→ **TASK PROMPT**:
What is needed is an exact copy of the lines in the listing below, from the one with "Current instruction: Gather" up to and including the one with "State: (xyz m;", with no other lines.

→ **RECORDS SUPPLIED**:
___
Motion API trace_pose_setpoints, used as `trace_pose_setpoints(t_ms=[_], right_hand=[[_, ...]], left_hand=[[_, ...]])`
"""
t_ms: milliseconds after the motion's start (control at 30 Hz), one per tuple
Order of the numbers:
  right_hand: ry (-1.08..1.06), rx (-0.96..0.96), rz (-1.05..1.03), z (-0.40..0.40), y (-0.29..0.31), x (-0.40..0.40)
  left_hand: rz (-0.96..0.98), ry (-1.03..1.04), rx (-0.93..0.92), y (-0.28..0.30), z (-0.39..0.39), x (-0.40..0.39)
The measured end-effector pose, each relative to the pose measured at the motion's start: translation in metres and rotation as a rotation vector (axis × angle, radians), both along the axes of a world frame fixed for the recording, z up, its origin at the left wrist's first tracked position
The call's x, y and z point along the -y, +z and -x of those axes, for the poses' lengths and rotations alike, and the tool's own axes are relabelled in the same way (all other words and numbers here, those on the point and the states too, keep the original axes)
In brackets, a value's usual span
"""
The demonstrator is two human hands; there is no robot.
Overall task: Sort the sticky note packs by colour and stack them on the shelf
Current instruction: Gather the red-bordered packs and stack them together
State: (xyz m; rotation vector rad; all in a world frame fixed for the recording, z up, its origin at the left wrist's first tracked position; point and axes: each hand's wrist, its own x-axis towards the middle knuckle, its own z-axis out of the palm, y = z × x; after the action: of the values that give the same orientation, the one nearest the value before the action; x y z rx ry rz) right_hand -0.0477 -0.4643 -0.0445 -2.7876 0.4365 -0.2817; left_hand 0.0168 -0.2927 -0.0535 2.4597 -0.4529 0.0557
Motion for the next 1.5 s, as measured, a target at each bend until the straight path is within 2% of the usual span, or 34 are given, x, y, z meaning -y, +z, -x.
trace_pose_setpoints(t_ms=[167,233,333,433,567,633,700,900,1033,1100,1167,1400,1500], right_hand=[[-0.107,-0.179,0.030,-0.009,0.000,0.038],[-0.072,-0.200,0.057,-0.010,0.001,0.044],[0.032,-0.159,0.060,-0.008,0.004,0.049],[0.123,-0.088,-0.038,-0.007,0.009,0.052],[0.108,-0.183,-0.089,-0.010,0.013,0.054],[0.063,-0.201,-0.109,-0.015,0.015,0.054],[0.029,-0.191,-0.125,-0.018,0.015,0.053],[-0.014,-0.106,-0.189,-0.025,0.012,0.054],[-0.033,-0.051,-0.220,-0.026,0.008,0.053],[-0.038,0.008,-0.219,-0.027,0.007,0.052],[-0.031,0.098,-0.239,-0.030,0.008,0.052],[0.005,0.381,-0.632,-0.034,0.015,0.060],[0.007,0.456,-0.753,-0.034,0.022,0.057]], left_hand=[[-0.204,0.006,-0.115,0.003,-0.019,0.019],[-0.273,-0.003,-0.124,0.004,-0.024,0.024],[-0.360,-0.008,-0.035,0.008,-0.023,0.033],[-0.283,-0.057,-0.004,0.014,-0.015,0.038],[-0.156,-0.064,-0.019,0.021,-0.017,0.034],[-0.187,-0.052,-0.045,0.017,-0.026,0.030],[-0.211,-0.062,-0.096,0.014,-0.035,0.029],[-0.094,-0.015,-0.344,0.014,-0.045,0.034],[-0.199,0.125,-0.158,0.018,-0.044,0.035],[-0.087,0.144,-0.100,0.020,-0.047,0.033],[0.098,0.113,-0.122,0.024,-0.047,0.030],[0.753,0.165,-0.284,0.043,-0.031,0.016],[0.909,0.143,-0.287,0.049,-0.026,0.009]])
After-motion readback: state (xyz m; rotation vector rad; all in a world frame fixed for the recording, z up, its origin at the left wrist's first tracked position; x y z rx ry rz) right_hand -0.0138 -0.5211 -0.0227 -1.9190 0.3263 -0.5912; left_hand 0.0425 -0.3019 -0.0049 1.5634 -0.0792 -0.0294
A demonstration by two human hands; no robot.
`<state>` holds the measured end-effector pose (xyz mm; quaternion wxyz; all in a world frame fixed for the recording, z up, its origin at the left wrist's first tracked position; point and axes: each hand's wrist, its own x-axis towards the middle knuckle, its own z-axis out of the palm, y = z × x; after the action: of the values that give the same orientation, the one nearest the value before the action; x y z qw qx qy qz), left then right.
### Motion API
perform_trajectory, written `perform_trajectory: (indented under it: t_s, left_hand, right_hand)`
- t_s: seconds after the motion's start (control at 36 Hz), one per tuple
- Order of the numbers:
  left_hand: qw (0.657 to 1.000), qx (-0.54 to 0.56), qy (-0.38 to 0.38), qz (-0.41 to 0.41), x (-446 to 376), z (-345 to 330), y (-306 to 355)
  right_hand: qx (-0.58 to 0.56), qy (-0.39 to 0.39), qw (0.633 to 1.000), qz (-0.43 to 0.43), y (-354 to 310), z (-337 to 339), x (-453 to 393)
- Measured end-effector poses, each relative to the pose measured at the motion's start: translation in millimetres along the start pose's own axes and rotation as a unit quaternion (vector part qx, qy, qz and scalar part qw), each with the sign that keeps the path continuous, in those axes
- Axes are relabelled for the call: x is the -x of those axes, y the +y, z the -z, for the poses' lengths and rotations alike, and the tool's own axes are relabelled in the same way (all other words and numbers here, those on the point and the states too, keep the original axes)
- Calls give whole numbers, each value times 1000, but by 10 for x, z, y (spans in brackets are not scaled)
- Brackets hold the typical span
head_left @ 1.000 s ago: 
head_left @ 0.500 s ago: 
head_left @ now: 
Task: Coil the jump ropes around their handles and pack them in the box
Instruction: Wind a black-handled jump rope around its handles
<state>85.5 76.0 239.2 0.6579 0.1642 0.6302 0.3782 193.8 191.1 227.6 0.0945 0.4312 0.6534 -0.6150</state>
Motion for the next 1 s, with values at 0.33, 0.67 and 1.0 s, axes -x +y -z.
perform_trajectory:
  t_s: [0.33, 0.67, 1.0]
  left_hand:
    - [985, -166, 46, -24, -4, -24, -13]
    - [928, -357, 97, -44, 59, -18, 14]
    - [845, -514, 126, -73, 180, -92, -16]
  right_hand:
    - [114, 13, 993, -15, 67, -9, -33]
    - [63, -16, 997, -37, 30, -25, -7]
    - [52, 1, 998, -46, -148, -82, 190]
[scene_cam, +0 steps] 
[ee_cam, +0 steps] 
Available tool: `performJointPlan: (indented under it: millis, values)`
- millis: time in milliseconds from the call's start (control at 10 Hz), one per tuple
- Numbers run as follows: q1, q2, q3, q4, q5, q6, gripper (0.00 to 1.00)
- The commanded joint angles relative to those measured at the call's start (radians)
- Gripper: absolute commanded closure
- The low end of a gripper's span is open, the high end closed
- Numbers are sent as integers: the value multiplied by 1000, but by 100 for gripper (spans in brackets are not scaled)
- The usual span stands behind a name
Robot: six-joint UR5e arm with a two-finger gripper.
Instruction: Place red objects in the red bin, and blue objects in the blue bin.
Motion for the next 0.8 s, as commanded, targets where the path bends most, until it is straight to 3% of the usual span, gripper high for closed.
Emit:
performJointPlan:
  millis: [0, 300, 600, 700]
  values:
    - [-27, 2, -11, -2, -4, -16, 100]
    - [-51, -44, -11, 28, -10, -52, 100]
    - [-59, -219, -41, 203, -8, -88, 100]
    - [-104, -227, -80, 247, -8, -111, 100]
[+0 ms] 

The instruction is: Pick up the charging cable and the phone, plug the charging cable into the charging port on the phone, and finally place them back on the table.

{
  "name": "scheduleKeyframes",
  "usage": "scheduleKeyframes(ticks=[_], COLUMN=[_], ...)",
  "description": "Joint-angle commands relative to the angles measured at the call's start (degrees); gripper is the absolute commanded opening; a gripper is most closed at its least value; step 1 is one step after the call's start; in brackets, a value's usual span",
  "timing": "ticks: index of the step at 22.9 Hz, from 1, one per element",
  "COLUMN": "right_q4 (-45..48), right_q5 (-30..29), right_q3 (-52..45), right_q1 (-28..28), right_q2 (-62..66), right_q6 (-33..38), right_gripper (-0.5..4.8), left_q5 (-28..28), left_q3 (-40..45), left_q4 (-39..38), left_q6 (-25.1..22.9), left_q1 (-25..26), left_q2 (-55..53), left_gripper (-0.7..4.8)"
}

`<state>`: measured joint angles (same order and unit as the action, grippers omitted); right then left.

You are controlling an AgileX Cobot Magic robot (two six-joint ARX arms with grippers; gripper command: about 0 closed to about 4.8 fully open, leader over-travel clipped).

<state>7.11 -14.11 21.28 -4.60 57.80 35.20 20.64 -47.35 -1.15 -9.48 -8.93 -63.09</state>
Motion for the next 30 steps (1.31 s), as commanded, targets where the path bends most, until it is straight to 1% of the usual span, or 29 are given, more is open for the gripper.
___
→ **EXERCISE RESULT**:
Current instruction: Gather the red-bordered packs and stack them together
State: (xyz m; rotation vector rad; all in a world frame fixed for the recording, z up, its origin at the left wrist's first tracked position; point and axes: each hand's wrist, its own x-axis towards the middle knuckle, its own z-axis out of the palm, y = z × x; after the action: of the values that give the same orientation, the one nearest the value before the action; x y z rx ry rz) right_hand -0.0477 -0.4643 -0.0445 -2.7876 0.4365 -0.2817; left_hand 0.0168 -0.2927 -0.0535 2.4597 -0.4529 0.0557

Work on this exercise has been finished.